*Work item:*
Look through the data below for the line with "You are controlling" and the line with "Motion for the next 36", then transcribe exactly from the first through the second, leaving out all pictures.

*Supplied information:*
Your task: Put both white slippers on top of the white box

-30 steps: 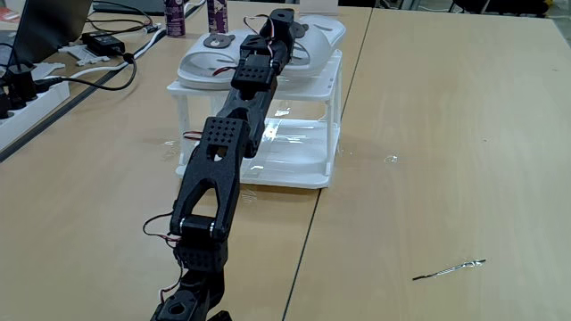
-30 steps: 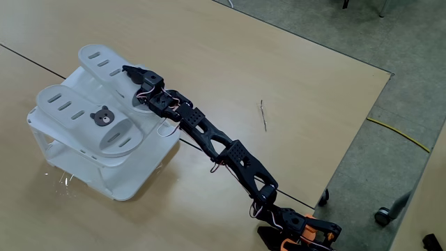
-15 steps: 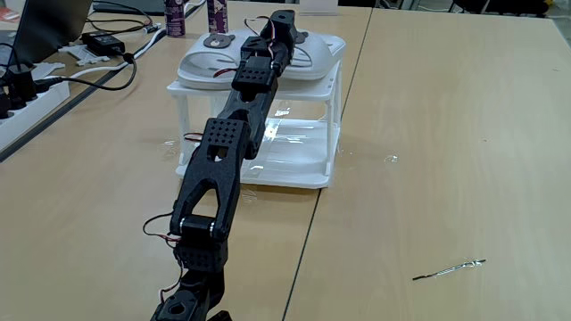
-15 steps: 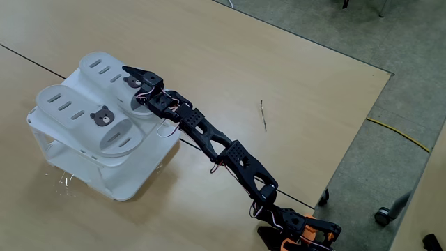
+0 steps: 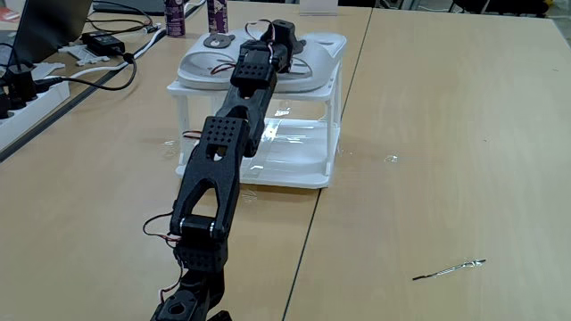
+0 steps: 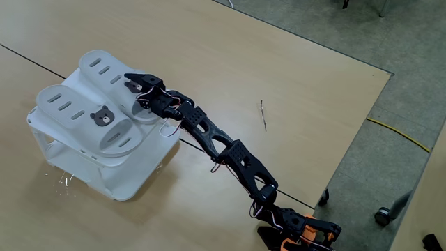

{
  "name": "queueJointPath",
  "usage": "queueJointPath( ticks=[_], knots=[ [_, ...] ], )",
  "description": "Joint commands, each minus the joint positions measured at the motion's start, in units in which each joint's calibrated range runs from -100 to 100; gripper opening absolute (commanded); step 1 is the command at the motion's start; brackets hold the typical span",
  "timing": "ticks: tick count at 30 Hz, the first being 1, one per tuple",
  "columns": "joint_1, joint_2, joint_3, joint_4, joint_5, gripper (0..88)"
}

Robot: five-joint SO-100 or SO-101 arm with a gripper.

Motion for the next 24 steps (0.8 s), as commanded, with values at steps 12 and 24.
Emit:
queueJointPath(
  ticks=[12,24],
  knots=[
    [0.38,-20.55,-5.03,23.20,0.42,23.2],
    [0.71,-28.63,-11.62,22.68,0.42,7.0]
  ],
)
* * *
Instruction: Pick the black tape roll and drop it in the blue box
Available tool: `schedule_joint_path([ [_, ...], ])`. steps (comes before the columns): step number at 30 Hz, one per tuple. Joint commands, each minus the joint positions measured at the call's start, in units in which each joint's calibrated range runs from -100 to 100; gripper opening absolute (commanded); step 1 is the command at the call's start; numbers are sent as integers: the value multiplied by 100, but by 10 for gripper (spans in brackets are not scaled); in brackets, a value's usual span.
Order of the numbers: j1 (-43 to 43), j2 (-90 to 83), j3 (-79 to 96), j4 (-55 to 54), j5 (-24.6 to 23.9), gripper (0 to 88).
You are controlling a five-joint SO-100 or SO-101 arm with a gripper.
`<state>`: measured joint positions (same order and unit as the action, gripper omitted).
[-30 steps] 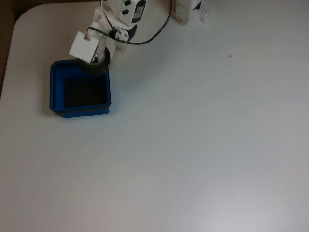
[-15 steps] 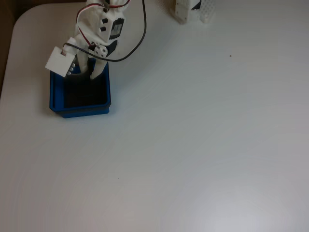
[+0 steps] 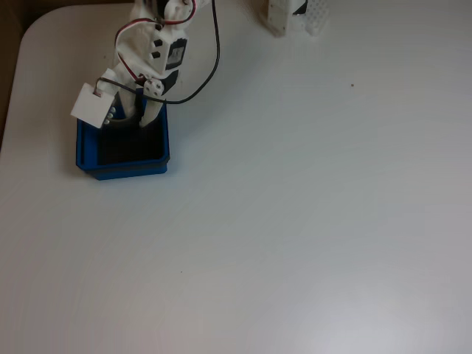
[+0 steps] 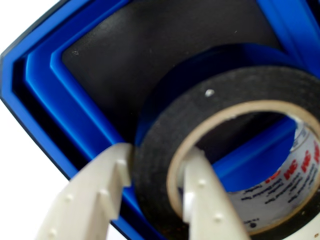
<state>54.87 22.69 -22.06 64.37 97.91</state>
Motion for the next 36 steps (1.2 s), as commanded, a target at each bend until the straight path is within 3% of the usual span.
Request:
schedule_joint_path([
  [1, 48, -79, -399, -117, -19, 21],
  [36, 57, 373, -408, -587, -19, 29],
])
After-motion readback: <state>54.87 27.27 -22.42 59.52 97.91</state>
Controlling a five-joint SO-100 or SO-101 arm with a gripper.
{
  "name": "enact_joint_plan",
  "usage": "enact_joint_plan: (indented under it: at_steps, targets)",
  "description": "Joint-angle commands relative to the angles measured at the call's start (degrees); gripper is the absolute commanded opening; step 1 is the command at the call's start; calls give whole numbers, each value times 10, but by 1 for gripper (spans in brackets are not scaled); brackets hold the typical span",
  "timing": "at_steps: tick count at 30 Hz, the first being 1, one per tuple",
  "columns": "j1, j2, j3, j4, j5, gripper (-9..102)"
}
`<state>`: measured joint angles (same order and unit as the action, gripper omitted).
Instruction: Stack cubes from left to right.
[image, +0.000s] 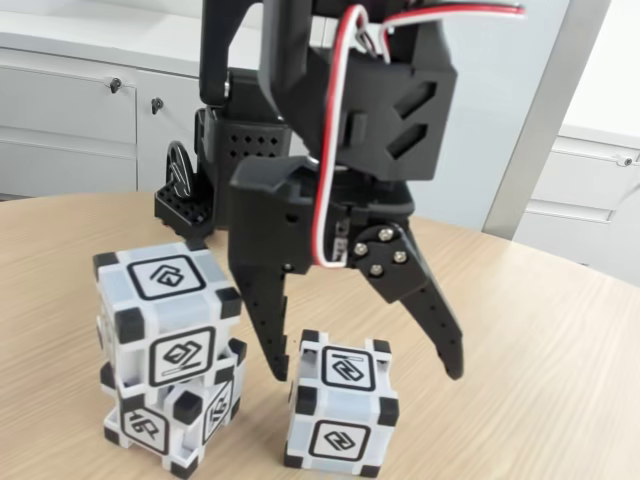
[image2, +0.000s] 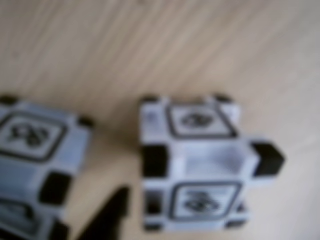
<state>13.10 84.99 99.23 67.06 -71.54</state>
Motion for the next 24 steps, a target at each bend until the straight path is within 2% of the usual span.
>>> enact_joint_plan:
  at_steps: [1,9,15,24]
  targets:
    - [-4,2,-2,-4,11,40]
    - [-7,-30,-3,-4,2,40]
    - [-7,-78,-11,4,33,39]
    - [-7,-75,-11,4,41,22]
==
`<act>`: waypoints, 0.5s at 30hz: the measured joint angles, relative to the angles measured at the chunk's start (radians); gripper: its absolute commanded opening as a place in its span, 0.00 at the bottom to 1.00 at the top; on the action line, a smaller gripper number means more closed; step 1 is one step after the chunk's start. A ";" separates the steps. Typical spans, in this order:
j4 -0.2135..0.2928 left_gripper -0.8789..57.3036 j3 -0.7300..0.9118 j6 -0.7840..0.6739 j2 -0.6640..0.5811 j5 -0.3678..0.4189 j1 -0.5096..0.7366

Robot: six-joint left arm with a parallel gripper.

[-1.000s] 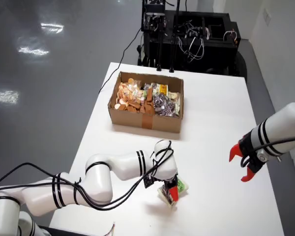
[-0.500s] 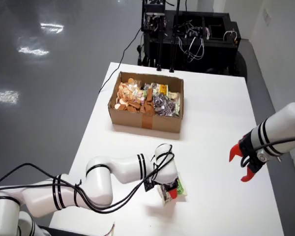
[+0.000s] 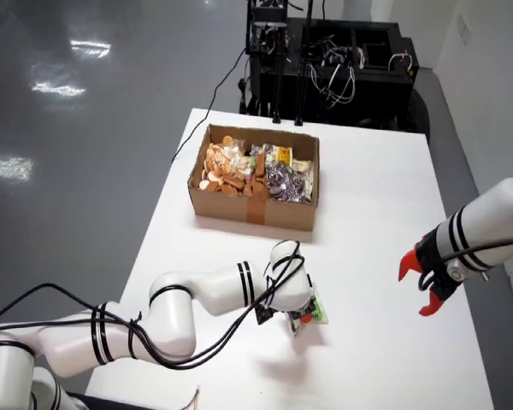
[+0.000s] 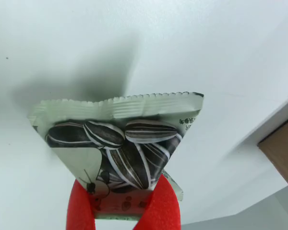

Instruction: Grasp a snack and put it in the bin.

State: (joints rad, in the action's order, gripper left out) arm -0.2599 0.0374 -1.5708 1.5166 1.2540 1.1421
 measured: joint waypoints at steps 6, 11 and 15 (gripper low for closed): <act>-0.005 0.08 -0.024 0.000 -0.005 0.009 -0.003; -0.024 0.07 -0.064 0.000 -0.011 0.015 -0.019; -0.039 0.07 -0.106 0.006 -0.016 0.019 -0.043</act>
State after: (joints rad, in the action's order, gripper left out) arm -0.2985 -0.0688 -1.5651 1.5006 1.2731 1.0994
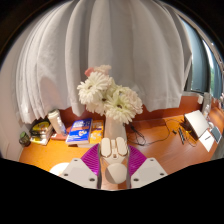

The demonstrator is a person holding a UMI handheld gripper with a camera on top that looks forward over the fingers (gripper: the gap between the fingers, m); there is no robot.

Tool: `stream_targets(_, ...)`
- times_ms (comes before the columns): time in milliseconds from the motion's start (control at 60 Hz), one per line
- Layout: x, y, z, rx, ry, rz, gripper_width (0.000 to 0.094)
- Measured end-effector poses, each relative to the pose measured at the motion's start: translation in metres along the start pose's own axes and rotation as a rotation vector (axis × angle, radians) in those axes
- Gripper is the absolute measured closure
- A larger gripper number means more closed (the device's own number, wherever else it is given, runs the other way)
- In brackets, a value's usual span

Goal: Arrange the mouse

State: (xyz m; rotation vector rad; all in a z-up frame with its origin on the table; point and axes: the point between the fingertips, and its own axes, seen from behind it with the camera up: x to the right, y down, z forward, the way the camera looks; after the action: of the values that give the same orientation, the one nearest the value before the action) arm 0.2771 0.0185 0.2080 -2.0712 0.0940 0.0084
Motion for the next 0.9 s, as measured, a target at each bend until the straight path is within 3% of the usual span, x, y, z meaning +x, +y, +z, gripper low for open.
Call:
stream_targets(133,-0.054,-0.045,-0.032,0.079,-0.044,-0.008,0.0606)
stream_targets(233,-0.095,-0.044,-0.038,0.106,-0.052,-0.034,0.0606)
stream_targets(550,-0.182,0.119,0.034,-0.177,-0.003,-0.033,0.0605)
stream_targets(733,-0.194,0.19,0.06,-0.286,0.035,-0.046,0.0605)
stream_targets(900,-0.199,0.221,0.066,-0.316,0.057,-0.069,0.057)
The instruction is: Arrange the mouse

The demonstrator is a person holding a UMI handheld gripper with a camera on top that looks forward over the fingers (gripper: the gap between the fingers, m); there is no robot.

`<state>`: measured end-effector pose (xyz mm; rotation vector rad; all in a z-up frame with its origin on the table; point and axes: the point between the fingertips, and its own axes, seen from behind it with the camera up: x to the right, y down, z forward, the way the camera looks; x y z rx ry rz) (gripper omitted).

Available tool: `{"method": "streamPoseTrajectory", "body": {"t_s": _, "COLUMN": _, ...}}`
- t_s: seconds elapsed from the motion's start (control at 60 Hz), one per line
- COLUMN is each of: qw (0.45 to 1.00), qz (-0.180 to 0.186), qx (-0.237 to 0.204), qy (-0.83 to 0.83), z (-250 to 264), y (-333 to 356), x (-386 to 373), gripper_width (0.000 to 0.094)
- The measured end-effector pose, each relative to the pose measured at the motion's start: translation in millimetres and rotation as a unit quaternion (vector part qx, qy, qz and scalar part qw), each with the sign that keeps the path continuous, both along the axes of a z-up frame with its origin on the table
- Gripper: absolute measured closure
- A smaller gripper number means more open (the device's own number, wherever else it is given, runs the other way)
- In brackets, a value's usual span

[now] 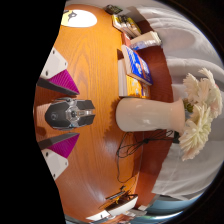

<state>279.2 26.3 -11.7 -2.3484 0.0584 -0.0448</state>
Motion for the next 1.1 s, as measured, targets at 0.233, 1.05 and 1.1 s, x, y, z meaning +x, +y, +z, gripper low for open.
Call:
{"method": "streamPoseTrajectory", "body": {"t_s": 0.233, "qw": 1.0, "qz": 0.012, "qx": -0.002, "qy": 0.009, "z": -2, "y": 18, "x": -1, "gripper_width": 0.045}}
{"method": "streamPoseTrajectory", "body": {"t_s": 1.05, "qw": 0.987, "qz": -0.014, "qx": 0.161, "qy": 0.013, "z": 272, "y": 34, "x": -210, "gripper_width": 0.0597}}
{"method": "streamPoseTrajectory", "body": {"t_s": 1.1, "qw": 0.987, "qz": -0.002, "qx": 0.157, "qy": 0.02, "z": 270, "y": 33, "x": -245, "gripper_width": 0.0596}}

*Solution:*
You are controlling a five-joint SO-100 or SO-101 arm with a gripper.
`<state>`: measured joint positions (same order and unit as the action, gripper omitted).
[-30 steps] 
[-15 steps] 
[+0 steps] 
[+0 steps] 
<state>54.87 22.69 -22.06 64.37 97.91</state>
Motion for the next 36 steps (1.2 s), as commanded, a target at each bend until the straight path is within 3% of the usual span.

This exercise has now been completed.